Governor General Applauds National Portrait Project
Governor General Sir Arthur Foulkes sat down this week with a small group of people involved in a very ambitious project — to create, exhibit and make available to the wider world the faces that make up the soul and spirit of the Bahamian people.
“This is a wonderful idea,” said Sir Arthur, applauding what is known by its working name as the Bahamian Project and will become, by the time it is unveiled to the public, The Bahamian Collection. “Look at the quality of the work and the printing,” the Governor General said, studying an image of legendary drummer Peanuts Taylor. Like all of the photographs that will comprise the Bahamian Collection, it is an intense study in black and white printed on canvas, a touch that did not escape the Governor General’s notice. “Better for texturization, gives it a richer feel,” he said.

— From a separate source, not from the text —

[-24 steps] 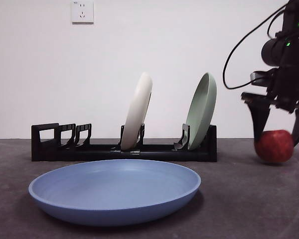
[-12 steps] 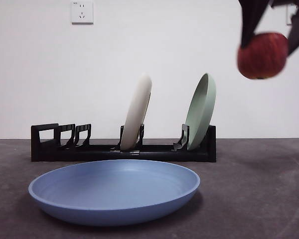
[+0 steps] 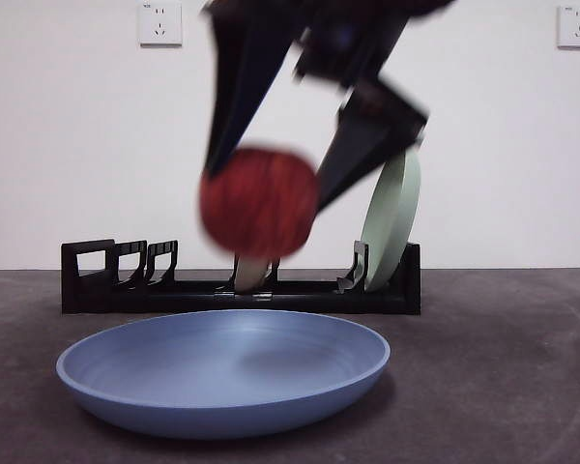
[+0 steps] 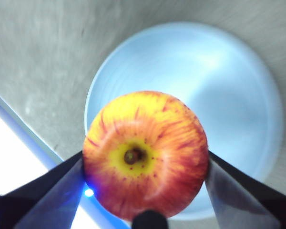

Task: Take the blue plate from the plate rack,put the plate on the table,take the apple from the table,put the apple in the plate

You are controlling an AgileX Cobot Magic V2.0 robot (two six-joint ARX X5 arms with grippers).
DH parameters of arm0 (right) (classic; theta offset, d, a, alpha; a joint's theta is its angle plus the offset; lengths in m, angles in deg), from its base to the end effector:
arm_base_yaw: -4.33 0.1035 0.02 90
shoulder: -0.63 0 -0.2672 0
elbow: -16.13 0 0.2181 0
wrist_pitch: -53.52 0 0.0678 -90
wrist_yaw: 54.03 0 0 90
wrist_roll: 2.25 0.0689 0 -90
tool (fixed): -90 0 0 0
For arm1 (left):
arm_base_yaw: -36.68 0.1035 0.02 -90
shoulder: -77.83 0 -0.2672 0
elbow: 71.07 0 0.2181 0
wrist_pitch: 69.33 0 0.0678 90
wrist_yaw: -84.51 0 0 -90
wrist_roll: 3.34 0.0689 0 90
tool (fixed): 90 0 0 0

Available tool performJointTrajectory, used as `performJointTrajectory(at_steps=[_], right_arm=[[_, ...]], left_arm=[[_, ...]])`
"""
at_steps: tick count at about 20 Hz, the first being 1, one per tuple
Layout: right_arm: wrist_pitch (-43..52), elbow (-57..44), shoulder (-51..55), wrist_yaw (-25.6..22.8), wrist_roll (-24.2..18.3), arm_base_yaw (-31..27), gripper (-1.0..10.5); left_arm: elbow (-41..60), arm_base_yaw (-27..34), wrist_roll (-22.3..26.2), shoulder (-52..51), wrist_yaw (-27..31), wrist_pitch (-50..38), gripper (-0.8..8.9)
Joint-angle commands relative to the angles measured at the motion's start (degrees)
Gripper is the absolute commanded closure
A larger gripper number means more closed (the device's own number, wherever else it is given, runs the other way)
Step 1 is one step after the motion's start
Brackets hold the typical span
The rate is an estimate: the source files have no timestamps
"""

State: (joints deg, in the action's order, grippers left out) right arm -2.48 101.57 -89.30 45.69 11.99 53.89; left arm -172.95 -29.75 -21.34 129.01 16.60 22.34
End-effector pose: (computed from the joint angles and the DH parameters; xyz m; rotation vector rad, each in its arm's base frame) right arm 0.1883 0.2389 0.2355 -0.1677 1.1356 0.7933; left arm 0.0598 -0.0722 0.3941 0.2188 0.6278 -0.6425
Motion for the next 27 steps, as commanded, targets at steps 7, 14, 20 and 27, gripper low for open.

The Bahamian Collection is the brainchild of husband-and-wife team of photographers and online news (B2B News) publishers Duke and Lisa Wells. He does the shooting, she records the moments in still, video and voice, keeping a living online history of their history-making work. They enlisted the support of two other partners, most importantly the National Art Gallery of The Bahamas (NAGB) which will unveil the exhibit of the first 60 framed portraits July 11, 2013, with another 60 each year for the following two years after which other photographers will be asked to submit and contribute the faces that make The Bahamas what it is.
“What better way to celebrate our 40th anniversary of Independence than to recognise those people who truly are the soul of the country?” said NAGB Director Amanda Coulson. “We were excited about the project from the first moment they brought the idea to us not just because we know the extent of the talent we are dealing with but because they did not just want to portray the leaders and those faces that are always out there; they wanted to portray the real Bahamas.”
Lisa Wells explains. “Some of the best faces are those we call diamonds in the rough, so while we are photographing the people you would expect, we are equally interested in capturing Coconut, the man who climbs coconut trees barefoot and bare-chested and lives on a little boat in Montagu Bay, and Potcake, the cardboard sign street philosopher and the one who is always cheerful, happy and smiling, who makes everybody feel better just for seeing him — the man who sells phone cards and newspapers on Shirley Street near the old post office.”
The other person assisting is writer Diane Phillips, who is providing pro bono services to promote the project. “I’ve been to the studio at Popopstudios to watch them work and the intensity they bring to each portrait demonstrates the commitment to creating this body of work that truly tells the story of The Bahamas, which is the story of its people.”
For Lisa and Duke Wells, who are still searching for a corporate partner, the concern is how fast the faces they want to include are vanishing. “Just last week we lost Roy Bowe,” said Duke Wells. “He was supposed to be part of the Bahamian Collection. In the past year, it’s been Jackson Burnside, Paul Adderley, too many good people to mention. You feel the pressure to get these people down on paper so the children of the future and their children will appreciate the people who made this country what it is.”
The National Art Gallery hopes that once the exhibit has run its three months in Nassau, it will travel. “We hope the U.K.,” said Director Coulson, “and maybe the U.S.” As for the Wells, creating the National Portrait Collection has its spin-offs.
“We want to put a disposable camera in the hands of every young person who does not have access to a phone with a camera and ask them at Mother’s Day to take a photo of the woman who has been the most important woman in their lives and at Father’s Day, the man who has taught them the valuable lessons a father would teach whether it is a biological parent or not. You can do so much with a camera. We want to share and spread this excitement, to help make moments and memories and at the same time, create a record of Bahamian faces forever,” says Duke Wells.